さらに、この方は、いつも歯科に通っていたにもかかわらず、歯磨きがあまり上手ではなく、歯磨きの上達(プラーク量がへる)というのはあまり望めないため、下記プログラムを立ててみました。
明らかに古くてあまり歯にきちんと合っていない被せものを作り替えることで、虫歯菌のうち、ラクトバチラス菌を減らします。さらに、フッ素入り歯磨き粉の正しい使用と、歯科医院でのフッ素塗布を始めることを、予防プログラムの柱とします。
どうでしょう。この予定だけで、増やしたい「緑色」の部分が、25%から63%まで増えました。トータルリスクスコアは11。虫歯にならないとされるスコア9までは届きませんが、現在14と高値なので、11まで落とせればまずまずです。

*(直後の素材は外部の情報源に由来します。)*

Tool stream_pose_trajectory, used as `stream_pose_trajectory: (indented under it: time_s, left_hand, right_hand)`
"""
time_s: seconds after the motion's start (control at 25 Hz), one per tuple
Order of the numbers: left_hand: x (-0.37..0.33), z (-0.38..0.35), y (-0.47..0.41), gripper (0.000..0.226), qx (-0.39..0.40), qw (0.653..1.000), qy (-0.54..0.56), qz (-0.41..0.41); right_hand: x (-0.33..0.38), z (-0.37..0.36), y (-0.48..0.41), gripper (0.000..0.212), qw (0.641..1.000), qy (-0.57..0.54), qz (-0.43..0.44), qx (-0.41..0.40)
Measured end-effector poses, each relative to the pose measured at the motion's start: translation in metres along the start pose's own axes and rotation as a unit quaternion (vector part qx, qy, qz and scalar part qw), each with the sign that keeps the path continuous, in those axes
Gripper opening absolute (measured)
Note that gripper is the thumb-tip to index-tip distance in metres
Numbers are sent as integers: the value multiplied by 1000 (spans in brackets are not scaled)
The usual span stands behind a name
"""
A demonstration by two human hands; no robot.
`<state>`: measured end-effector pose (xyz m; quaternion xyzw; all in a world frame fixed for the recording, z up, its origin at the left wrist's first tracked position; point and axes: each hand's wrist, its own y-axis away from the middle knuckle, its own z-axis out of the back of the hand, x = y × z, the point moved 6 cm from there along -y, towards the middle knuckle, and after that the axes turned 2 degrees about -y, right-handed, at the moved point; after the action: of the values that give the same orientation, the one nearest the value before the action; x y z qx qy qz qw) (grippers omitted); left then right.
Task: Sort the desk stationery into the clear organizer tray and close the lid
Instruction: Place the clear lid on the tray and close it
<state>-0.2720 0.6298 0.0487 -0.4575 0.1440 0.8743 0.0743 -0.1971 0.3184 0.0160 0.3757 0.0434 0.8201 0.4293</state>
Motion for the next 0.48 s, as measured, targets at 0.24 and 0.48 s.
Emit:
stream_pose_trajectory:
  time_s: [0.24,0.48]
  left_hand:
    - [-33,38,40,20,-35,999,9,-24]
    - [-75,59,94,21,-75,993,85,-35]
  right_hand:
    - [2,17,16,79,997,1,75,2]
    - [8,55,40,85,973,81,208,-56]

この方は唾液の質は良いので、定期メインテナンスでのバイオフィルムの除去を基盤に、あまり上手ではないとはいえ、歯磨きの仕方の根気強い指導と、歯科医院でのフッ素塗布、というシンプルなプログラムをはじめました。
予防プログラム開始後1年
虫歯をしっかり治療し、不適合な被せ物を作り直した後、初めは月に一度、その後は3ヶ月に一度の来院で、バイオフィルムの除去と、歯磨きの指導を続けました。
1年後のカリオグラムの結果は、下記の通り。
なんと、増やしたい「緑」の部分は、予防プログラムとして予定していた63%よりも、はるかに高い79%という結果。トータルリスクは、目標値を超えて、今後虫歯は起こりにくいとされるスコア9。
ご本人の努力で、あまり期待していなかった磨き残しのプラーク量がかなり減ったのと、それに伴い、減らすのが難しいとされているミュータンス菌が、減ったことが原因です。歯科医院での高濃度フッ素塗布は、ご本人があまり積極的ではなかったこともあり、しっかりとはできていませんでした。

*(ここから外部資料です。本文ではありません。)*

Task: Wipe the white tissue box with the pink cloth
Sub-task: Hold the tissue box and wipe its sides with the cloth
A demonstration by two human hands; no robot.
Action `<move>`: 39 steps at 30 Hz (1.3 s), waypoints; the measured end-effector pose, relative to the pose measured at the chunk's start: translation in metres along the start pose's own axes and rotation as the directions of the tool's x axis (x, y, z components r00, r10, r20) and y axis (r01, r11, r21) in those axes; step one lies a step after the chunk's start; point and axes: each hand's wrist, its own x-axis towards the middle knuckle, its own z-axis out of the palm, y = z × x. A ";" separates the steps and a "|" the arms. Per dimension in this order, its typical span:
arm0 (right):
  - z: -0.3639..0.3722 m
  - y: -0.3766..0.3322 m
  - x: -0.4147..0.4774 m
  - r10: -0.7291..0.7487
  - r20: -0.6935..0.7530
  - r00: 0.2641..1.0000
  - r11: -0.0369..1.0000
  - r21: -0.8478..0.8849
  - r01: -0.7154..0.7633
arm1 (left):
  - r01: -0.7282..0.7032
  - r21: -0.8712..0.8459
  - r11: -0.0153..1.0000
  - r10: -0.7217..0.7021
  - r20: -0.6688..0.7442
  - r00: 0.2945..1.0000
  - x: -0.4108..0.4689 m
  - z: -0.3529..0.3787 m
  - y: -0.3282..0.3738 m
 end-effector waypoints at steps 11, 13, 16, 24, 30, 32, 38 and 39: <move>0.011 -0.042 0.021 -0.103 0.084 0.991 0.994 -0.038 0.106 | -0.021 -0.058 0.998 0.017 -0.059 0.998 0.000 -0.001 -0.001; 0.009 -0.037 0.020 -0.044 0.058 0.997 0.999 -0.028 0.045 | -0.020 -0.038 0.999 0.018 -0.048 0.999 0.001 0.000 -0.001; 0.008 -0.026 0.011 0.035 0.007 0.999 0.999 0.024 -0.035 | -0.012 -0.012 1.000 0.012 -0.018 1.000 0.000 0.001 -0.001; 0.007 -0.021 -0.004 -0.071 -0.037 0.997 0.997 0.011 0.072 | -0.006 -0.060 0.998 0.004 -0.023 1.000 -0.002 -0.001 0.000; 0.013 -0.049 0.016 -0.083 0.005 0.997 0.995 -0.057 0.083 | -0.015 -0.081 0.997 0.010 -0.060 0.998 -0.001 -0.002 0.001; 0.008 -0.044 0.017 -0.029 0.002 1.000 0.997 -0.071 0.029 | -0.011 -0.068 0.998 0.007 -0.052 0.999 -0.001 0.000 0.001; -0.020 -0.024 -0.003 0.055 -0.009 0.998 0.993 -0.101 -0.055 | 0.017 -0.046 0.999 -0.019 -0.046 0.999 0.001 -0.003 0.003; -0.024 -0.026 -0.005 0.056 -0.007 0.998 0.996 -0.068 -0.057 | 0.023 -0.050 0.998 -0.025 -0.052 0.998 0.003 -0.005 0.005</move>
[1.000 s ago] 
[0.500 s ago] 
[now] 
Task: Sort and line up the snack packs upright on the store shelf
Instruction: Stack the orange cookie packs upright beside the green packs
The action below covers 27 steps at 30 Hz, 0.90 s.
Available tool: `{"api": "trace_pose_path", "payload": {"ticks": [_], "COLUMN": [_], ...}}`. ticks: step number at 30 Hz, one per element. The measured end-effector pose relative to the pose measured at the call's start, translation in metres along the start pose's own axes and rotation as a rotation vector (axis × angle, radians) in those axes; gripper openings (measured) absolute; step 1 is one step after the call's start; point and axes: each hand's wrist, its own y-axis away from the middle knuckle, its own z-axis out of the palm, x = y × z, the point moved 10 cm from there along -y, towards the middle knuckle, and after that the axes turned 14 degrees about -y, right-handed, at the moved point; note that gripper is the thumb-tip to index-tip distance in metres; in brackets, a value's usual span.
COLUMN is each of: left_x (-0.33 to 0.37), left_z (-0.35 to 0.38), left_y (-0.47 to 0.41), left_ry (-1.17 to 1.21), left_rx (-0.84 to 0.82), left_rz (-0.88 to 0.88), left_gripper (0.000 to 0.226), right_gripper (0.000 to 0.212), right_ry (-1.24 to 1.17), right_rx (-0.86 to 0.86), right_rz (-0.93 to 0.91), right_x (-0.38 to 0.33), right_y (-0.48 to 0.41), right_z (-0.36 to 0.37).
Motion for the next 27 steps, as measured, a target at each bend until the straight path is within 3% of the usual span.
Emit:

歯科医院でのフッ素塗布を今後きちんと取り入れていくと、カリオグラムは下のように更なる変化を遂げます。
なんと緑の「虫歯を防げる可能性」は93%、トータルリスクスコア8。パックマン(古い!?)が悪いものを飲み込んでいるような、すごいパイグラフになります。こうなれば、将来にわたって虫歯がおこる可能性は限りなく低くなります。
予防プログラムをきっかけに、歯磨きや定期メインテナンスの通い方も変わった
この方は、毎月歯科医院でクリーニングを受けていたにもかかわらず、しょっちゅう虫歯になっていました。
唾液検査と、その後の予防プログラムを歯科衛生士としっかり取り組んでいただいたことで、その後の虫歯の発生は1本もありません。定期メインテナンスも、3〜4ヶ月に一度で落ち着いています。もう少しすれば、半年に一度でも良くなるかもしれません。
虫歯が少なくなったと言われますが、それは子供や比較的若い方の話であることが多く、年齢を重ねた方はまだまだ注意が必要です。
一度予防プログラムのような積極的なリセットを行い、その後は生涯にわたって、歯科とのお付き合いを細く続けていただくのが理想の形だと思います。